Task goal: In the records below, find the line containing "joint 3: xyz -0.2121" and the line containing "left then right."; please repeat exactly the lines from one to the other, both included, and nothing more.

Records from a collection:
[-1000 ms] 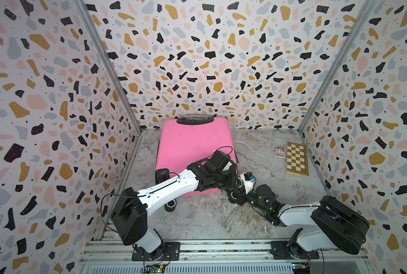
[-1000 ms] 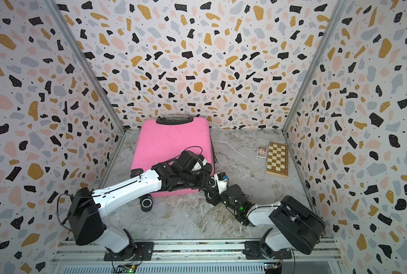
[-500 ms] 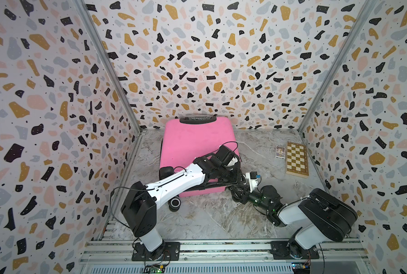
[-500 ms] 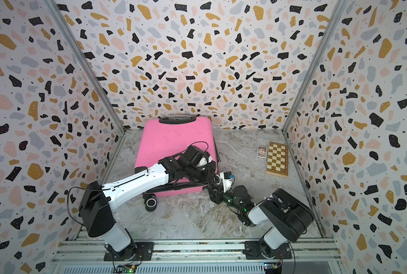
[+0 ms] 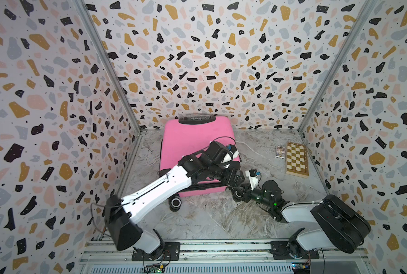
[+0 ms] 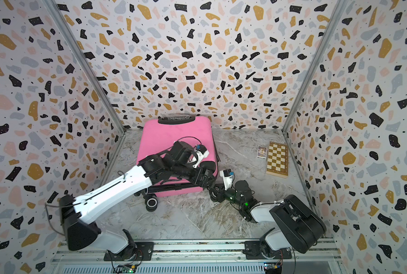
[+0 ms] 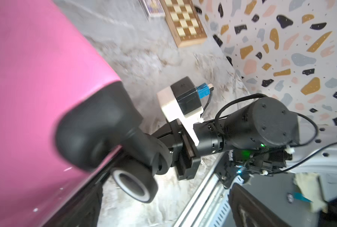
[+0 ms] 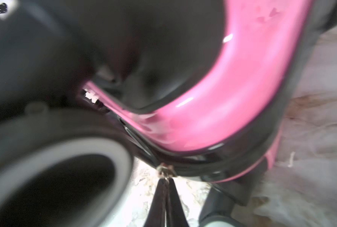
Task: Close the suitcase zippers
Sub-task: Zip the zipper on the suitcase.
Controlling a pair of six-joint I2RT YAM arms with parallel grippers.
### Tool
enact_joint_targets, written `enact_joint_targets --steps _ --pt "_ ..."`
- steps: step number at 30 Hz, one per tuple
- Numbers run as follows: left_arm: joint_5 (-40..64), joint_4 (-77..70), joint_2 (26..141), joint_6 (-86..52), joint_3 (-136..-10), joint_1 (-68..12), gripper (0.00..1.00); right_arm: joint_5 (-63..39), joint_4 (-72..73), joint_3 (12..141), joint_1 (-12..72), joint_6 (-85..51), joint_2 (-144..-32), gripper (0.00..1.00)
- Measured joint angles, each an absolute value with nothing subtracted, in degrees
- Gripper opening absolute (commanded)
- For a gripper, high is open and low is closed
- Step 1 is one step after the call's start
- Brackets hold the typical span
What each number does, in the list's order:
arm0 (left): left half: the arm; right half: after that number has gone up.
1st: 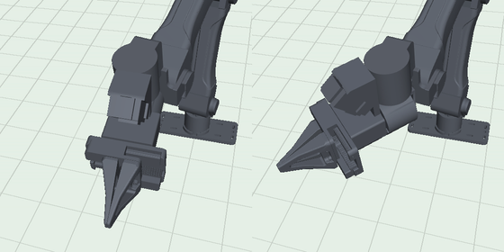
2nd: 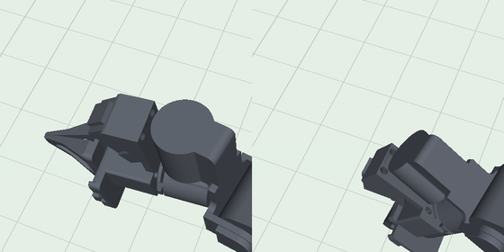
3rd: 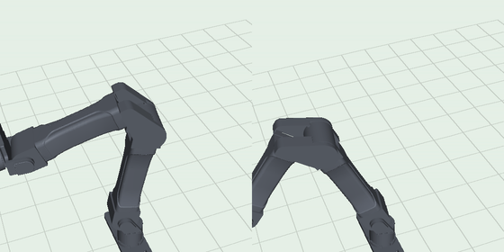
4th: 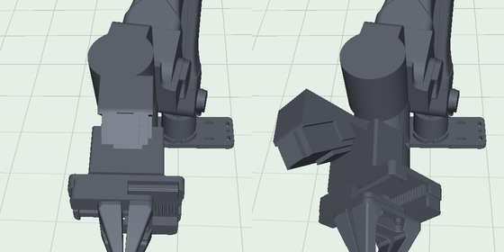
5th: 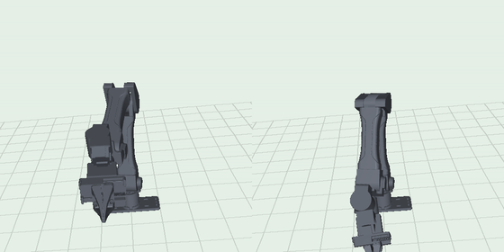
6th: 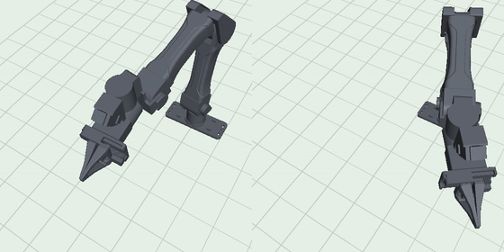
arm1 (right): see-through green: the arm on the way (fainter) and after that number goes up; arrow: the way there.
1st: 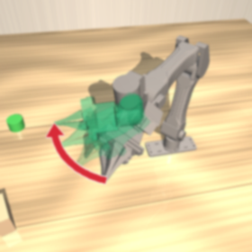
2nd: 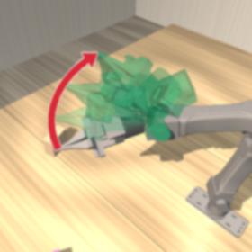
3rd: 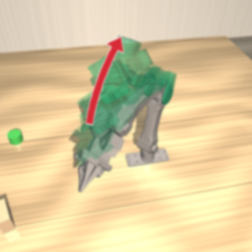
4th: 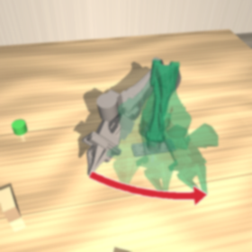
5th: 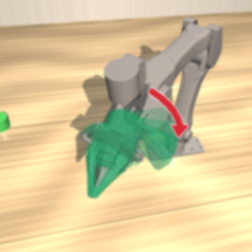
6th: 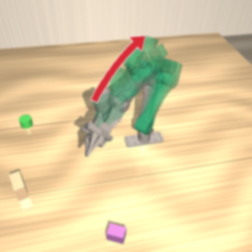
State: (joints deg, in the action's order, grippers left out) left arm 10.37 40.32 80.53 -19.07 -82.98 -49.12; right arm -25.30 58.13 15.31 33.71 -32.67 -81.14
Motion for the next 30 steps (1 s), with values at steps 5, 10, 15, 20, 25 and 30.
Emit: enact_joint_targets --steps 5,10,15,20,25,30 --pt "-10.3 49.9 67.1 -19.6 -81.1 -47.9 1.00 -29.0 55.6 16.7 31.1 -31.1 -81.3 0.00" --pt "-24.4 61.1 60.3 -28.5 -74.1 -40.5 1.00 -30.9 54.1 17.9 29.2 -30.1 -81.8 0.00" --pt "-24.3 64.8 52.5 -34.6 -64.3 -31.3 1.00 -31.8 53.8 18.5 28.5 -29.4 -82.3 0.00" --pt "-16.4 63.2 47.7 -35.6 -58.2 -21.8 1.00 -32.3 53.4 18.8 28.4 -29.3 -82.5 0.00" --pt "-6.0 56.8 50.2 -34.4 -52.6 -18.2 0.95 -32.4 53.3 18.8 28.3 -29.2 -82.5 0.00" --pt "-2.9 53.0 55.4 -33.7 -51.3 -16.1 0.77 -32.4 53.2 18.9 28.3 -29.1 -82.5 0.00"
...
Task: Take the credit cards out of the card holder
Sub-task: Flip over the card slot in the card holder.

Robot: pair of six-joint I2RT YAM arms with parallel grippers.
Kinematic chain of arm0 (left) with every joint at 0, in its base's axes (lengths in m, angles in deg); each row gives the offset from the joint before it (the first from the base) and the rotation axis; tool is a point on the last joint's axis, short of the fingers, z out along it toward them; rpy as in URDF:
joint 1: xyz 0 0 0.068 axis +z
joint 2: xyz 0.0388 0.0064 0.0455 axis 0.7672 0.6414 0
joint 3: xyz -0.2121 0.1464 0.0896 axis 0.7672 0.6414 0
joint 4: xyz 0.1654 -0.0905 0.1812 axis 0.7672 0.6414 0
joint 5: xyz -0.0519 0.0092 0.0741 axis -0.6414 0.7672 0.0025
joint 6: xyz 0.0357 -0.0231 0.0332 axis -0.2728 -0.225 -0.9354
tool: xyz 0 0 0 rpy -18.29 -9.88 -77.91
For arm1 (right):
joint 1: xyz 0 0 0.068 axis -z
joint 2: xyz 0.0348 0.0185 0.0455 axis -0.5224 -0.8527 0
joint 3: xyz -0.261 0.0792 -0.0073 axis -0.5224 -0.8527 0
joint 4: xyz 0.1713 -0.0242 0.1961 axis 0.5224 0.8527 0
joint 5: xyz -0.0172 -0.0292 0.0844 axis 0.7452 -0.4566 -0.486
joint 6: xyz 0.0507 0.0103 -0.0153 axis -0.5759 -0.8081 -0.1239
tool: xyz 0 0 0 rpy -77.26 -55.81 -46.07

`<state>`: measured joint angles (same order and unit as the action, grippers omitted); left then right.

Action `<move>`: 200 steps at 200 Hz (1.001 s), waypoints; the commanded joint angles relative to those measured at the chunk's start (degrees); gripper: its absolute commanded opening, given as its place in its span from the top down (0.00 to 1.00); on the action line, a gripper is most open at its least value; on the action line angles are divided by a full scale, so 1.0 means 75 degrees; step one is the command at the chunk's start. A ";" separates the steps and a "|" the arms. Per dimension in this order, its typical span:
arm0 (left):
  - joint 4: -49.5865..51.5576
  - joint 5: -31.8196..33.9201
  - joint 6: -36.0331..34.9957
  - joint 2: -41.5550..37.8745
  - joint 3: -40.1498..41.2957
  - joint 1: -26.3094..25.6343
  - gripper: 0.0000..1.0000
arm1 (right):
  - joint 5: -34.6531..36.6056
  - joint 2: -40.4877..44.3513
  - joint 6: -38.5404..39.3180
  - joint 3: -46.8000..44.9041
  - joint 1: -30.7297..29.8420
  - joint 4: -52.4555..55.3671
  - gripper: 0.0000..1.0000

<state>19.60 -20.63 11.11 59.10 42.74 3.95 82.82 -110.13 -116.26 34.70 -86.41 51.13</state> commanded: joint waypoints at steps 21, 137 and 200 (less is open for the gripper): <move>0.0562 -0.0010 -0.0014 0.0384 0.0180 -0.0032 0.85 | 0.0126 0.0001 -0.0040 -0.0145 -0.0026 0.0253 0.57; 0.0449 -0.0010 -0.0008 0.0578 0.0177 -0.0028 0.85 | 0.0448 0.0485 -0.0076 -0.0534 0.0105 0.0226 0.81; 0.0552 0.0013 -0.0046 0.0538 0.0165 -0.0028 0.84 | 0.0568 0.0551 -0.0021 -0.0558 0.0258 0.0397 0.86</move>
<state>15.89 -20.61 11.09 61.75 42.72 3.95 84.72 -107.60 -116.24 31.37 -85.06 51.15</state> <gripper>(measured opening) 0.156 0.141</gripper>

Task solution:
joint 3: xyz -0.2121 0.1464 0.0896 axis 0.7672 0.6414 0
joint 4: xyz 0.1654 -0.0905 0.1812 axis 0.7672 0.6414 0
joint 5: xyz -0.0519 0.0092 0.0741 axis -0.6414 0.7672 0.0025
joint 6: xyz 0.0357 -0.0231 0.0332 axis -0.2728 -0.225 -0.9354
tool: xyz 0 0 0 rpy -18.29 -9.88 -77.91
For arm1 (right):
joint 1: xyz 0 0 0.068 axis -z
joint 2: xyz 0.0348 0.0185 0.0455 axis -0.5224 -0.8527 0
joint 3: xyz -0.261 0.0792 -0.0073 axis -0.5224 -0.8527 0
joint 4: xyz 0.1713 -0.0242 0.1961 axis 0.5224 0.8527 0
joint 5: xyz -0.0172 -0.0292 0.0844 axis 0.7452 -0.4566 -0.486
joint 6: xyz 0.0507 0.0103 -0.0153 axis -0.5759 -0.8081 -0.1239
tool: xyz 0 0 0 rpy -77.26 -55.81 -46.07

`<state>`: measured joint angles (same order and unit as the action, grippers omitted); left then right.

No further output is required, since the answer is complete.